Written by Augustus Welby on April 1, 2019

When George Clinton was inducted into the Rock And Roll Hall Of Fame in 1997 (by Prince, no less), more than a dozen other musicians were there beside him. Over a five-decade career Clinton has spearheaded a veritable movement, but he’s never pretended to be an island.

With the groups Parliament and Funkadelic and as a solo artist, Clinton has evolved and continually redefined funk music. He’s spent most of his career living inside the P-Funk universe, an alien land composed of ecstatic grooves and sly political defiance.

Clinton’s career output has been greatly boosted by contributions from legendary musicians and songwriters like bassist Bootsy Collins, keyboardist Bernie Worell and guitarists Eddie Hazel and Garry Shider. But Clinton is the godhead, steering each intrepid advance further into the funk-sphere.

Clinton is set to retire from live performance this year, but he insists Parliament-Funkadelic will continue without him. As it stands, his amalgamated career discography contains more than three-dozen albums.

Here’s a taster.

1. Maggot Brain, Maggot Brain (1971, Funkadelic)

The title track from Funkadelic’s canonical third album resembles nothing else in this list. Funkadelic’s early releases were rooted in rock’n’roll music – psychedelic and soulful, but not slick and brassy like Parliament.

‘Maggot Brain’ is composed of just two guitars, one picking out a basic chord pattern and the other wailing with interstellar emotion. Eddie Hazel’s ten-minute freak-out gives a nod to Jimi Hendrix and Miles Davis while ‘Maggot Brain’ has gone on to influence everyone from Neil Young to the Dirty Three.

2. Can You Get To That, Maggot Brain (1971, Funkadelic)

You’ll know this one even if you don’t recognise it by name. The opening riff forms the core of Sleigh Bells’ ‘Rill Rill’, which featured in an iPhone ad. But the Funkadelic original remains unsurpassed, a soul number that flaunts Clinton’s pop-smarts and hearkens back to his days as a staff songwriter for Motown.

The acoustic-driven soul sound of ‘Can You Get To That’ is an anomaly in the Funkadelic catalogue. Perhaps Clinton saw no need to revisit given the song’s pristine execution.

3. Up For The Down Stroke, Up For The Down Stroke (1974, Parliament)
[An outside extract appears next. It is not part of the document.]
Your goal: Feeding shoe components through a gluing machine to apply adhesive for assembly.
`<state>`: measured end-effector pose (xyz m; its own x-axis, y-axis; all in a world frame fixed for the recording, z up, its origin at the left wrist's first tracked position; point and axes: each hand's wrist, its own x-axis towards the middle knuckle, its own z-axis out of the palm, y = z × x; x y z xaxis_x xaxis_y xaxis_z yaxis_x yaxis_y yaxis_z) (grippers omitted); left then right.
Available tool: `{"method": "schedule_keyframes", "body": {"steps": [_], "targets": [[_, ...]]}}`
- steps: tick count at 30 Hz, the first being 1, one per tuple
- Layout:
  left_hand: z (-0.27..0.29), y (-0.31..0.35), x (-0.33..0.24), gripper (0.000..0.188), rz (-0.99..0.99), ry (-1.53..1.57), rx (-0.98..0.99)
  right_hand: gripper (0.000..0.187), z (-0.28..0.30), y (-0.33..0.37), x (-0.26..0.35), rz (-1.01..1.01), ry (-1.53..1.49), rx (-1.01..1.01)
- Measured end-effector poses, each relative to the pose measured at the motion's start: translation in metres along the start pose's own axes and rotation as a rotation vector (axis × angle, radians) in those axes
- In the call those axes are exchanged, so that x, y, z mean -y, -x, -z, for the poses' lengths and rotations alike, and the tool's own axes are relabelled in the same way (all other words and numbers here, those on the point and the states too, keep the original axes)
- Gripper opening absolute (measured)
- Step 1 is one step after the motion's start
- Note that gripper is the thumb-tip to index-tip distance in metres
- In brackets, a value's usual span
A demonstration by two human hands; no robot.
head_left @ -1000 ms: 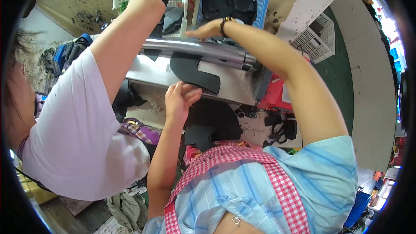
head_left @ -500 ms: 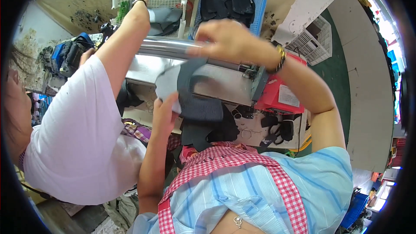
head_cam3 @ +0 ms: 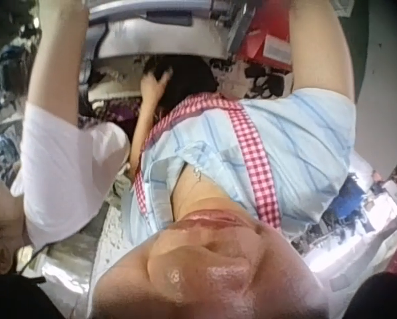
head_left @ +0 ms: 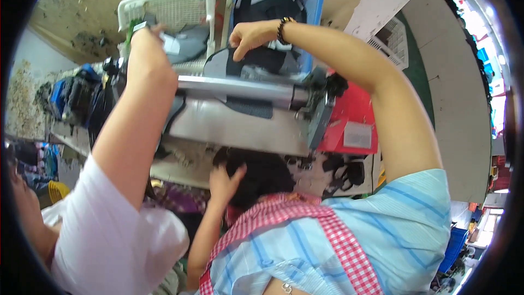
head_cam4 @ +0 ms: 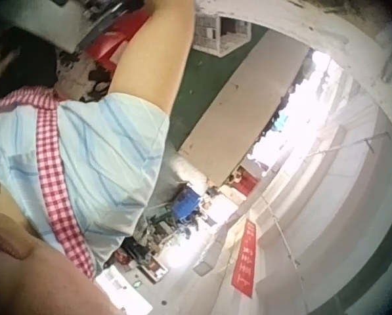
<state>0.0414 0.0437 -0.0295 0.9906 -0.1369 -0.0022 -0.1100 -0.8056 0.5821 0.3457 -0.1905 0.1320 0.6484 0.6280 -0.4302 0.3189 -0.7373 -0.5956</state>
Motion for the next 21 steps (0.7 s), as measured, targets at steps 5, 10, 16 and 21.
{"method": "schedule_keyframes", "body": {"steps": [5,10,16,21], "targets": [[-0.013,0.006,-0.006,0.070,0.210,-0.096,0.208,0.029,0.044,0.026,-0.050,0.429,-0.193,-0.446],[-0.033,0.030,-0.003,0.060,0.060,-0.076,-0.075,0.071,0.097,0.065,-0.149,-0.091,0.242,-0.979],[-0.036,0.038,0.001,0.045,0.121,-0.024,-0.020,0.044,0.079,0.086,-0.073,0.036,0.143,-0.827],[-0.016,0.021,-0.009,0.024,0.089,0.187,0.014,0.019,0.022,0.137,0.039,0.245,0.038,-0.710]]}}
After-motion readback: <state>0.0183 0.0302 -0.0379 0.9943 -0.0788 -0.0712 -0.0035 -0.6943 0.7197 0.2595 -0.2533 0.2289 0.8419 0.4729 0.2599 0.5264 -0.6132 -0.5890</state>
Clinton formed The Parliaments in New Jersey in the late 1950s, a doo-wop band that achieved middling success during the 1960s. By the mid-70s, however, he’d refashioned Parliament into an outlet for slickly produced electro-funk. The band’s most radio-friendly cuts came later in the decade, but their bass-heavy, horn-toting signature was already in full effect on 1974’s Up For The Down Stroke.

The title track became the band’s first chart hit and is notable for introducing the songwriting nucleus of Clinton, Collins and Worrell. With swerving tempos and raw presentation, ‘Up For The Down Stroke’ isn’t as refined as what followed but that’s part of its charm.

4. P. Funk (Wants To Get Funked Up), Mothership Connection (1975, Parliament)

18 months and two albums after Up For The Down Stroke, Parliament reached their funktastic zenith with Mothership Connection. An integral instalment in P-Funk mythology, the concept album begins with ‘P. Funk (Wants To Get Funked Up)’ – a seven-minute affirmation of the power of funk.

Written by Clinton, Collins and Worrell, it boasts one of Collins’ sleaziest bass lines and features ex-J.B.’s horn players Fred Wesley and Maceo Parker.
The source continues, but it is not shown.